An Unlikely American Dream

Ibtihaj Muhammad, an Olympic saber fencer.
Ibtihaj Muhammad, an Olympic saber fencer.

Ibtihaj Muhammad, a U.S. Olympic saber fencer, is the author of a new book, “Proud: My Fight for an Unlikely American Dream.”

As a teenager, Ibtihaj Muhammad was interested in sports. But as a Muslim, she would struggle with the need to dress modestly, while her teammates could wear shorts and tank tops. 

One day, Muhammad and her mother were driving by the cafeteria of the local high school of their New Jersey town, which Ibtihaj would soon attend. Inside, they saw athletes wearing white pants, white jackets, and masks over their faces. The athletes were fencing. 

“We didn’t know what the sport was at first,” Muhammad said during a recent interview in Portland, Oregon. “But what we did know was that it uniquely accommodated my religious beliefs. That’s why I started fencing.”

When Muhammad got involved in the sport, she realized that wearing the protective gear helped her feel less isolated.
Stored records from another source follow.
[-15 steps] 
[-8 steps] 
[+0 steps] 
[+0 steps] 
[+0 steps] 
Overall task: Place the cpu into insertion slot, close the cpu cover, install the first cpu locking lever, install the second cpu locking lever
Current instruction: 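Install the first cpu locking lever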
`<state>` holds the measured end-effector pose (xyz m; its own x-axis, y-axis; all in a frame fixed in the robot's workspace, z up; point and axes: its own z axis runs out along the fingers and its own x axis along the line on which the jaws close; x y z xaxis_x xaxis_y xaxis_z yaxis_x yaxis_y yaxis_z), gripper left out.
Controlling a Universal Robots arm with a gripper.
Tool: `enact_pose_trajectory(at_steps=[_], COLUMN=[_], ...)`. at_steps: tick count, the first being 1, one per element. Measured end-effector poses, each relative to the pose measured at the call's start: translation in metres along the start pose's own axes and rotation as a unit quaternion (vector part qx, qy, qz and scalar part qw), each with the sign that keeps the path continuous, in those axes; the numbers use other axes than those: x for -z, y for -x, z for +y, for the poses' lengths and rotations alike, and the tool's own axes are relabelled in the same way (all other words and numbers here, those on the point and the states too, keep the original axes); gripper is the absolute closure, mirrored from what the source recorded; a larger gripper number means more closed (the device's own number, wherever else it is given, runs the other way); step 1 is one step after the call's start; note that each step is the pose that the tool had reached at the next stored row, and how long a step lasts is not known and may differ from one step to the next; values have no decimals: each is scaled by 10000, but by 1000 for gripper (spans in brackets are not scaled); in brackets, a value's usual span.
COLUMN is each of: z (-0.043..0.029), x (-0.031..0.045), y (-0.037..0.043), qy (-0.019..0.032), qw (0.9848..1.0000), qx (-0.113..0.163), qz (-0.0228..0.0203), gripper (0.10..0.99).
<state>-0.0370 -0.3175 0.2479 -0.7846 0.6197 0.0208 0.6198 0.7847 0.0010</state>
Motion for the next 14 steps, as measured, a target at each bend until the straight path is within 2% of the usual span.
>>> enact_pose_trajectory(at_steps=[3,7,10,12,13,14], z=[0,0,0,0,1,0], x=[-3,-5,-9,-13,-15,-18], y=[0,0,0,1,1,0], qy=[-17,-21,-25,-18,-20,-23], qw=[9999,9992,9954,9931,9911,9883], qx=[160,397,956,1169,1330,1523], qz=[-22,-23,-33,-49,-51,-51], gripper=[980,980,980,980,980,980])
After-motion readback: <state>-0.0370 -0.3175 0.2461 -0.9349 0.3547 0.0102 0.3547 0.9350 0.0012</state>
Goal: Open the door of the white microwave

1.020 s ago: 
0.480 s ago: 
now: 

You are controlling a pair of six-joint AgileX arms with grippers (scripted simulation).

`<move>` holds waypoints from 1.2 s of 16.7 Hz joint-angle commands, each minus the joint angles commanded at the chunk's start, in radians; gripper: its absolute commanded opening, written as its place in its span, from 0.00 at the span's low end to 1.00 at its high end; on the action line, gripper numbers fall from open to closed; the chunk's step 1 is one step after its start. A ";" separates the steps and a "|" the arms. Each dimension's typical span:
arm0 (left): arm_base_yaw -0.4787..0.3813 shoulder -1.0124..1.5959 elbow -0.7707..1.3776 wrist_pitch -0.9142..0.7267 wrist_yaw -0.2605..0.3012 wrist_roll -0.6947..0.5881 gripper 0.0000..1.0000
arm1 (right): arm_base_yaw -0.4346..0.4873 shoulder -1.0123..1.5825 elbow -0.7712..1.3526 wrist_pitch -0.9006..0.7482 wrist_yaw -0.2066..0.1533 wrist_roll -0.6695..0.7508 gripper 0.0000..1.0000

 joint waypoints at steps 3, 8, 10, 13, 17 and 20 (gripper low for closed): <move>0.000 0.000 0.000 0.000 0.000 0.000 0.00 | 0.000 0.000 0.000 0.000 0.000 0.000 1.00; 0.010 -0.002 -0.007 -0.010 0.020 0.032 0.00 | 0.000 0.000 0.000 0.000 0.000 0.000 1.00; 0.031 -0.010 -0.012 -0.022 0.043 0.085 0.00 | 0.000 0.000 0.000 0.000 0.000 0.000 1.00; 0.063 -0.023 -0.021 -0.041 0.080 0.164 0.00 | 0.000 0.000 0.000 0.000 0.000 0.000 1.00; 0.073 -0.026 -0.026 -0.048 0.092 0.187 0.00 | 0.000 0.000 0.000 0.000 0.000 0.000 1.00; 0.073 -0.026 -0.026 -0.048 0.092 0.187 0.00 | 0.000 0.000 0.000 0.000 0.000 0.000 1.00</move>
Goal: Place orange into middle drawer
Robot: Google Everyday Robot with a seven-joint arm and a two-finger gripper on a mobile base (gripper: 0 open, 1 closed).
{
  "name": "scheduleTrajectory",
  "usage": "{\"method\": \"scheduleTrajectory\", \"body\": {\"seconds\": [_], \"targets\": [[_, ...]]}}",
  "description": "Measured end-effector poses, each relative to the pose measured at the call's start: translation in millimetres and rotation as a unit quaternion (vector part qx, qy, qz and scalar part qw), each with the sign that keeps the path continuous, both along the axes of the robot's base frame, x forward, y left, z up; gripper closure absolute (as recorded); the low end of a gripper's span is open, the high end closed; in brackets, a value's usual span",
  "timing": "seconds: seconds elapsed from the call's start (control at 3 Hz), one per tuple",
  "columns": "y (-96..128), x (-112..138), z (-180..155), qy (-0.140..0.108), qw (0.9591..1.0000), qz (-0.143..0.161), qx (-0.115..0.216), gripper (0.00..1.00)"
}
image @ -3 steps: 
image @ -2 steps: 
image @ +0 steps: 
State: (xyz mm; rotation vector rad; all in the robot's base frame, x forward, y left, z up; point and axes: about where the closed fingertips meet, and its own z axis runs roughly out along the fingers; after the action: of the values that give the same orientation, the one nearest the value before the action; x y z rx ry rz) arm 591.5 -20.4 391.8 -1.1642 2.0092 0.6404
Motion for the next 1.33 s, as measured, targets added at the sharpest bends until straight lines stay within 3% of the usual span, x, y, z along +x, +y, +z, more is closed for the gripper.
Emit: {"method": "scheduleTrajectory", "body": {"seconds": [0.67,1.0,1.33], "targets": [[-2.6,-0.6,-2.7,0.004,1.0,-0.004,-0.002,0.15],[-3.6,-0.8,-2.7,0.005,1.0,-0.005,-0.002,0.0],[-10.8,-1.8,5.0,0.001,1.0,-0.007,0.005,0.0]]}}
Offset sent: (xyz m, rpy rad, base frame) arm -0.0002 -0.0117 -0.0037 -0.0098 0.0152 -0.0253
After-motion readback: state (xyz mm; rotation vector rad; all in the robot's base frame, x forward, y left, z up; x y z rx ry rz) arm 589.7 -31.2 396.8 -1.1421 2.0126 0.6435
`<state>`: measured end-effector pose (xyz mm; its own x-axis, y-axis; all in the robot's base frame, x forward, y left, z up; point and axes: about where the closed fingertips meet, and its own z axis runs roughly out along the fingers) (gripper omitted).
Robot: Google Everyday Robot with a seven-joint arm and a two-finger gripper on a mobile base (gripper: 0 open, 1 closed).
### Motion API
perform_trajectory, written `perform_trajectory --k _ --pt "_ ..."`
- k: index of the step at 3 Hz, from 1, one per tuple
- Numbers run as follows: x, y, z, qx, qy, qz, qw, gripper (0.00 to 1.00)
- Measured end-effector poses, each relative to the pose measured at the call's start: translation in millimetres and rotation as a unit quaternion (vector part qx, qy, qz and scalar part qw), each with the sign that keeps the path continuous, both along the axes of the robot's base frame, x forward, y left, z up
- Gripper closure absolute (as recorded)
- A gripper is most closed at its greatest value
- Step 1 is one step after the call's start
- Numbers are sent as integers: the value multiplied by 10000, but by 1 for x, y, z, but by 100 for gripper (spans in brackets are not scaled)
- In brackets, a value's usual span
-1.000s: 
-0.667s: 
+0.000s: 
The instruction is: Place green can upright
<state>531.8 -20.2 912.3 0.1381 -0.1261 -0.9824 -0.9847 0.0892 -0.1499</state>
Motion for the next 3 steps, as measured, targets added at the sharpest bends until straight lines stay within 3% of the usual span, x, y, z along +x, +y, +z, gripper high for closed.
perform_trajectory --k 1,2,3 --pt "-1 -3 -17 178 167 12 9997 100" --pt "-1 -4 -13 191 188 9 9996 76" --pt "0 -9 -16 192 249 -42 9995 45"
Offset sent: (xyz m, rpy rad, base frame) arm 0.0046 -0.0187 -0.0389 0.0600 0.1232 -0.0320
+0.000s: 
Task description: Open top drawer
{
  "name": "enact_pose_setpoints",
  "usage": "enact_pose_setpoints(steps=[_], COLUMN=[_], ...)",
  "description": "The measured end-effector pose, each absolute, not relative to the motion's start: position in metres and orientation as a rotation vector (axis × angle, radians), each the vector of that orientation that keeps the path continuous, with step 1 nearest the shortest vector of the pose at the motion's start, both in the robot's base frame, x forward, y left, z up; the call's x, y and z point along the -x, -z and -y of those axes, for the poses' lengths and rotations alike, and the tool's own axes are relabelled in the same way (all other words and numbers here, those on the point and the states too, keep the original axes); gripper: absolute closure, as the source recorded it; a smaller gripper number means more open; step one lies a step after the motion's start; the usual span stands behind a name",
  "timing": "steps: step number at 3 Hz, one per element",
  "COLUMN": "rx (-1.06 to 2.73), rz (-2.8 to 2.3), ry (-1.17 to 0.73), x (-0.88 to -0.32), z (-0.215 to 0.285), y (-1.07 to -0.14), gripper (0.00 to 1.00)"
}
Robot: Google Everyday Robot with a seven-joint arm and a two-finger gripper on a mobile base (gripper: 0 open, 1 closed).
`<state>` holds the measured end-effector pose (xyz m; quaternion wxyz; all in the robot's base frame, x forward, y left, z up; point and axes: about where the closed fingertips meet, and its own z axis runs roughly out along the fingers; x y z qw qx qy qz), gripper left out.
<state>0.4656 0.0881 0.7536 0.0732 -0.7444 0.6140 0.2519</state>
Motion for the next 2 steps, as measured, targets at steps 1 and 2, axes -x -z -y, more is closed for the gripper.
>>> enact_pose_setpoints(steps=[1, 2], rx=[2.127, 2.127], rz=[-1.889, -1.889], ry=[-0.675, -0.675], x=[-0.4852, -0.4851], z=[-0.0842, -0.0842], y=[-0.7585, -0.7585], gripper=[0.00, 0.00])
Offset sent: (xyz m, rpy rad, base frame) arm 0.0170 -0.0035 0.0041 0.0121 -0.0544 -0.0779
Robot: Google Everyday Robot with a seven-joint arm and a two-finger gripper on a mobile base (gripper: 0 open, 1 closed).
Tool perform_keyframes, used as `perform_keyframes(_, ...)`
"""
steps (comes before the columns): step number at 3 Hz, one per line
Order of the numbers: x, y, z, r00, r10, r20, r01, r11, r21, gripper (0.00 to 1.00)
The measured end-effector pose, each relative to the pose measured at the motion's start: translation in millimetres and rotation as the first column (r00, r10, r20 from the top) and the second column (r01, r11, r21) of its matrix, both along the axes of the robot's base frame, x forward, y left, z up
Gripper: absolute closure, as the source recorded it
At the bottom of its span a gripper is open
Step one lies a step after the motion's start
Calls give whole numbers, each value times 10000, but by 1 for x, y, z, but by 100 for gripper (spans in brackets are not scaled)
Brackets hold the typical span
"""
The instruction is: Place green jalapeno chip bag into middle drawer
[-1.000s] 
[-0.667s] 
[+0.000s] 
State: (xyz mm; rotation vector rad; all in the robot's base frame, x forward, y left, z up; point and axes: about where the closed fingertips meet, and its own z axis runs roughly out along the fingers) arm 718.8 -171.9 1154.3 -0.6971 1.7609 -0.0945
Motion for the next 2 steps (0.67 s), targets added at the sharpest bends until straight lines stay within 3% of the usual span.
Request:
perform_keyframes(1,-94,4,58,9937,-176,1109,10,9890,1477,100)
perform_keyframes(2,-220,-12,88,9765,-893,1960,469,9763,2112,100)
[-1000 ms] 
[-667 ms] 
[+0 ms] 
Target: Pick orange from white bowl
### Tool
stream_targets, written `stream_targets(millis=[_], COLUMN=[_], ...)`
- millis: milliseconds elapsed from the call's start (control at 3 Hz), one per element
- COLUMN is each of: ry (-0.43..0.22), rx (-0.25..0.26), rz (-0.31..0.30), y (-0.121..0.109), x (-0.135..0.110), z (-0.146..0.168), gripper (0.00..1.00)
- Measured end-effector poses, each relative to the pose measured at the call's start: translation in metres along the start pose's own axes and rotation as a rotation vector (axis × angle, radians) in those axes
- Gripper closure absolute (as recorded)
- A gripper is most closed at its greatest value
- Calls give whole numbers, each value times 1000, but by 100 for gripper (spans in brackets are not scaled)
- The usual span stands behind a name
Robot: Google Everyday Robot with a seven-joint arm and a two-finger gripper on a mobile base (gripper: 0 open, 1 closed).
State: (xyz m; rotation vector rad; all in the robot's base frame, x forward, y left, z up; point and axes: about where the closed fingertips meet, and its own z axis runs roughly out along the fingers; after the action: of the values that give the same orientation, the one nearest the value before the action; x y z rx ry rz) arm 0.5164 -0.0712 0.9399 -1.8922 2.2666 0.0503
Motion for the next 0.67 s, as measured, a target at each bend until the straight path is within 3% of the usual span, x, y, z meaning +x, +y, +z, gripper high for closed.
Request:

“I found what was kind of a safe haven in the world of fencing,” Muhammad said. “I wasn’t seen for my skin color when I put on my mask. You couldn’t see my hijab [head covering worn by some Muslim women]. You couldn’t tell if I was a boy of a girl. It was really about what I could bring to the table as an athlete.”



The young girl from New Jersey who discovered her dream sport would go on to accomplish great things. She became captain of the Columbia High School fencing team in her hometown of Maplewood, and helped the team win two state championships.

A few years—and several medals—later, Muhammad qualified for the United States Saber Fencing Team. In the 2016 Summer Games in Rio de Janeiro, she became the first Muslim woman to win an Olympic medal for Team USA.

“Never in a million years did I imagine winning an Olympic medal,” Muhammad said. “A lot of people throughout my journey believed that it wasn’t possible for someone who looked like me to represent Team USA on the world’s greatest stage.”


First Lady Michelle Obama participates in a fencing demonstration with Ibtihaj Muhammad of the U.S. Olympic Fencing Team during the 2016 Olympics 100 Days Out event in Times Square, New York, N.Y., April 27, 2016.

First Lady Michelle Obama participates in a fencing demonstration with Ibtihaj Muhammad at a New York City event leading up to the 2016 Summer Olympics in Rio.


Muhammad didn’t let other people’s doubts stop her. In her new memoir, Proud: My Fight for an Unlikely American Dream (Hachette Books, 2018), she describes how she defied stereotypes, racism, sexism, and much more to achieve her goals. 

Proud really tells my story,” she said, “the struggles I faced as a young, Muslim, African American female athlete coming up in the sport of fencing.”

Muhammad hopes that her success will show kids like her “that you don’t have to restrict yourself to what society sees for you. You can have anything you want if you’re willing to work hard for it.”